• [Assigned task]: Your output is the line containing "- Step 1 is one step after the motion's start" plus every line after it in the listing, reproduced exactly.

• [Supplied data]:

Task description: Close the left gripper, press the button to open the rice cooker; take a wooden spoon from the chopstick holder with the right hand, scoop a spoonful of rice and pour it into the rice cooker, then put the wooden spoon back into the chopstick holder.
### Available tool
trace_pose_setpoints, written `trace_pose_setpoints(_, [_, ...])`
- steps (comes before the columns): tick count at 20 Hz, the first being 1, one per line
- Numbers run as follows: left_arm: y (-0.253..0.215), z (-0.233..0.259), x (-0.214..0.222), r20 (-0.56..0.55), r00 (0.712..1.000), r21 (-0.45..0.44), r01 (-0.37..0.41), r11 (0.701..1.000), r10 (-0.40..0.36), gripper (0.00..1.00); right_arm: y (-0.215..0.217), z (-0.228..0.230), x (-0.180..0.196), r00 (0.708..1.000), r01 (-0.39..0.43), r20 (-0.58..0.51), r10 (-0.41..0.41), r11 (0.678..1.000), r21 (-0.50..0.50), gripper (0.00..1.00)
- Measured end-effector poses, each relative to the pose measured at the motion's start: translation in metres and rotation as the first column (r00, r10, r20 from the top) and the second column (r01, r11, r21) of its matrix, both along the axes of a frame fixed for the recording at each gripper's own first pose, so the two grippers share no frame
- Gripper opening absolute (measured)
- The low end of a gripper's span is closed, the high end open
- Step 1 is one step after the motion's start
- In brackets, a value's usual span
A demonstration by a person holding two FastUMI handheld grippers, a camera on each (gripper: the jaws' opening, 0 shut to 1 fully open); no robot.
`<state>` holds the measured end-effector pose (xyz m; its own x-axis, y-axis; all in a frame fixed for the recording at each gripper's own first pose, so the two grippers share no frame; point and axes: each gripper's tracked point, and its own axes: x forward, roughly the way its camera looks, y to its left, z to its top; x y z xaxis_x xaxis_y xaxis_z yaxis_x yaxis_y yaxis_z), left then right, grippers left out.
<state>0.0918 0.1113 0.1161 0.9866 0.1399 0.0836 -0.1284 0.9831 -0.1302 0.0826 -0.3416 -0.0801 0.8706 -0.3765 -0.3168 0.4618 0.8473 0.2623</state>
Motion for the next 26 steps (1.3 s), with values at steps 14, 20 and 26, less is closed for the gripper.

• [Answer space]:
- Step 1 is one step after the motion's start
- In brackets, a value's usual span
A demonstration by a person holding two FastUMI handheld grippers, a camera on each (gripper: the jaws' opening, 0 shut to 1 fully open); no robot.
`<state>` holds the measured end-effector pose (xyz m; its own x-axis, y-axis; all in a frame fixed for the recording at each gripper's own first pose, so the two grippers share no frame; point and axes: each gripper's tracked point, and its own axes: x forward, roughly the way its camera looks, y to its left, z to its top; x y z xaxis_x xaxis_y xaxis_z yaxis_x yaxis_y yaxis_z), left then right, grippers left out.
<state>0.0918 0.1113 0.1161 0.9866 0.1399 0.0836 -0.1284 0.9831 -0.1302 0.0826 -0.3416 -0.0801 0.8706 -0.3765 -0.3168 0.4618 0.8473 0.2623</state>
Motion for the next 26 steps (1.3 s), with values at steps 14, 20 and 26, less is closed for the gripper.

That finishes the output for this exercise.